XV
—¿Qué carajo hace aquí esa pánfila? —preguntó Larry O’Rourke.
Los otros tres se llevaron un susto, y la señorita de la Post Office se puso como la grana.
—Pero ¿qué carajo hace aquí? —repitió Larry O’Rourke—. Y vosotros no habéis venido a tocaros el nabo.
—¡Oh! —exclamó la muchacha, sabiendo de qué iba la cosa, pues en las oficinas de correos de Dublín, donde el personal era mixto, las oficinistas adquirían a veces algunas nociones sobre la vida sexual de los civilizados.
—¿Quién es usted? —preguntó Larry O’Rourke.
—Viene a buscar su bolso —dijo Gallager.
—Yo iba a buscárselo —dijo Caffrey.
—Tenéis otras cosas que hacer, y más ahora que las cosas van a ponerse feas. Nos han llamado de la central que los británicos empiezan a agitarse.
—No harán nada —dijo Caffrey.
—Señorita —dijo Larry O’Rourke—, haría mejor quedándose en su casa, por si acaso.
—Al final me ha llamado señorita. Ya era hora.
—Caffrey, ve a buscarle el bolso, y que se vaya a hacer puñetas.
—¿No podría ir yo misma?
—No. Aquí no se necesitan mujeres.
—Ya voy yo —dijo Caffrey.
La damisela de la Post Office permanecía inmóvil. Miraba a los tres hombres, asombrada por su extravagancia, sus actos y su perversa afición a las armas de fuego. Era morena y bajita, de aspecto medianamente alocado, y tenía una complexión bastante carnosa y escultural, aunque vestía con modestia. Le agraciaba la cara una naricilla respingona y, en definitiva, tenía un aire tal vez español.
El caso es que recibió una descarga de plomo en el vientre y cayó muerta y desangrándose.
Los británicos llovían por todas partes. Habían tardado en animarse, pero ya estaban allí, manejando armas más o menos automáticas, saliendo por la derecha, por la izquierda y apuntando a los insurrectos a través de sus líneas de mira más o menos aproximadas.
Kelleher, Gallager y Larry O’Rourke dieron tres pasos atrás y cerraron corriendo la puerta. Kelleher saltó sobre la Maxim y empezó a sembrar balas de lo más mortífero por todo Bachelor’s Walk. Otras armas insurrectas, situadas en distintos puntos, rociaban O’Connell Bridge, donde, por otra parte, no se veía a nadie. Volaban por doquier fragmentos de granito y asfalto arrancados de la superficie de pretiles, bolardos o aceras. Algunos británicos cayeron aquí y allá. Pero los recogían enseguida, porque disponían de un servicio sanitario como Dios manda.

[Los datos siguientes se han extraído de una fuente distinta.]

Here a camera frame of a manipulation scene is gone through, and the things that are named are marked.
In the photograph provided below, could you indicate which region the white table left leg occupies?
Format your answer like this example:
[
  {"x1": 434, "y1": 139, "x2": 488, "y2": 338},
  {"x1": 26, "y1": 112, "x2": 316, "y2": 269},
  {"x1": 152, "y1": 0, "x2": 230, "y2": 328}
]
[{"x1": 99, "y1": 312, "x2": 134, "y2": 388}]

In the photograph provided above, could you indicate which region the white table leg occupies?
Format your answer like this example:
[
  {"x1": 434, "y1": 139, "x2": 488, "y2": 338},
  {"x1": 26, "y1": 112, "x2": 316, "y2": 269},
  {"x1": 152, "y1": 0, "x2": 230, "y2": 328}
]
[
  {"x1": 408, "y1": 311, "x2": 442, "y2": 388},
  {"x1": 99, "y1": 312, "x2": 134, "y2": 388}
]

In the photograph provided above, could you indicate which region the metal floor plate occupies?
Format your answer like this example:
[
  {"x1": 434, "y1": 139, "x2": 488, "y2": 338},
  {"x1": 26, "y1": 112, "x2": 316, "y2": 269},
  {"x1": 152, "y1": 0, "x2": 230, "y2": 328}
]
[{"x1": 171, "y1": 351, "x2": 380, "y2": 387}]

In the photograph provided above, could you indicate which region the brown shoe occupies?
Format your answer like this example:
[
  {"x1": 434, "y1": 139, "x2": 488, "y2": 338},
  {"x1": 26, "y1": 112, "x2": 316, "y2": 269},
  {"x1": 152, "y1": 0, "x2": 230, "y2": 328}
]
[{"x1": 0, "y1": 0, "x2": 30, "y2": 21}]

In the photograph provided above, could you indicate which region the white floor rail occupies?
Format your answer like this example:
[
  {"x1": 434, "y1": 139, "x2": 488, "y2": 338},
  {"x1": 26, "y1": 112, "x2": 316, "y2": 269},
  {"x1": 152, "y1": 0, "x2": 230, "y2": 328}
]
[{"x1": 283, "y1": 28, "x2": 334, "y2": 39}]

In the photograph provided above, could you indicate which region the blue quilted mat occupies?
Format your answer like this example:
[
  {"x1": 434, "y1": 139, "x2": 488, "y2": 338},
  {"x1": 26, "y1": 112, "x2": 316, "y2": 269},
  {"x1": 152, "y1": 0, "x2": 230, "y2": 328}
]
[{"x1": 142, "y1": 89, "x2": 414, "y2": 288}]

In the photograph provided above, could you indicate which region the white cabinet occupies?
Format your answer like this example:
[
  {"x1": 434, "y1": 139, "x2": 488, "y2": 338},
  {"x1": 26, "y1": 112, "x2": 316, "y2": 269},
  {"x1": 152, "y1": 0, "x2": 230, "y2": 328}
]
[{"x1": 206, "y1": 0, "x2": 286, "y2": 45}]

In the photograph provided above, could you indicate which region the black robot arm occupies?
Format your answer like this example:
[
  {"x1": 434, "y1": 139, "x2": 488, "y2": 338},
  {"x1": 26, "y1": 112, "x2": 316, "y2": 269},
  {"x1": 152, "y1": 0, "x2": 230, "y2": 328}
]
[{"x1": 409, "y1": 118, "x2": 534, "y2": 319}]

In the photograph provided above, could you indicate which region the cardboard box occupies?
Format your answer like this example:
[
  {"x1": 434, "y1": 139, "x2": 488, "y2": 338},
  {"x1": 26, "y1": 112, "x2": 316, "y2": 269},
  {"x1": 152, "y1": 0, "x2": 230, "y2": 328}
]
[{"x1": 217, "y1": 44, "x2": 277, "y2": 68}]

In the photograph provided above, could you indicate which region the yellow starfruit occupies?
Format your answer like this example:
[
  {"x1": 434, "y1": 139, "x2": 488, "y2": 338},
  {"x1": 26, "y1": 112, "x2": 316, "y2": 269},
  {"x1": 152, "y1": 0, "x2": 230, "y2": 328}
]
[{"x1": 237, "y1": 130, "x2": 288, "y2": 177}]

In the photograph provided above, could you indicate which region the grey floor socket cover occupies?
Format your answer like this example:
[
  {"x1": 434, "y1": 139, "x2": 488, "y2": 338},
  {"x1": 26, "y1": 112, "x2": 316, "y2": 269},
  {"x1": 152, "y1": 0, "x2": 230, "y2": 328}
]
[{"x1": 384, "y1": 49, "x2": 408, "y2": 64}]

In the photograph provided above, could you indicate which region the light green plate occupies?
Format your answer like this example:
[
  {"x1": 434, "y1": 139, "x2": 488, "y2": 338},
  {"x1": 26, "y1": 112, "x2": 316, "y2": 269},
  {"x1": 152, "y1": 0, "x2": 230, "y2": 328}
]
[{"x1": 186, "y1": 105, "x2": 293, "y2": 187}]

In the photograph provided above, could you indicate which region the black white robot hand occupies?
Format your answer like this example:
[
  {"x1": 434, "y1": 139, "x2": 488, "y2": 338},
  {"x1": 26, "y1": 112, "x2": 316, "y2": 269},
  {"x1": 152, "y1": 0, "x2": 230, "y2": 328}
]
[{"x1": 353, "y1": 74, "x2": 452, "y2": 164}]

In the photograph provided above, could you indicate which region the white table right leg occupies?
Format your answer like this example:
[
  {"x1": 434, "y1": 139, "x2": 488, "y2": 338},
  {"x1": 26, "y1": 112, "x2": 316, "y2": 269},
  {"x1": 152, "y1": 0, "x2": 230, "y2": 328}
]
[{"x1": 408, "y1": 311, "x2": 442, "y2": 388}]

La señorita de la Post Office yacía hecha un guiñapo. Había caído con las piernas al aire. Llevaba medias negras de algodón. Se le había subido la falda. Un soplo de brisa marina jugaba con sus puntillas. Más arriba de las medias de algodón negras asomaba un trozo de carne humana. Por el agujero del vientre manaba una sangre más bien roja. Iba creciendo el charco alrededor de aquel cuerpo sin duda virgen y ciertamente apetecible, al menos para una buena mayoría de machos normales.
Gallager se apostó en una ventana y apuntó con el fusil. A la izquierda de su línea de mira, divisó el cuerpo de la pobre chica con las piernas al aire. Se registró el bolsillo en busca de munición. Encontró cierto endurecimiento de su ser. Y mientras se le movía el fusil, vagamente ineficaz, suspiraba. Así, unos cuantos británicos consiguieron acercarse a O’Connell Bridge.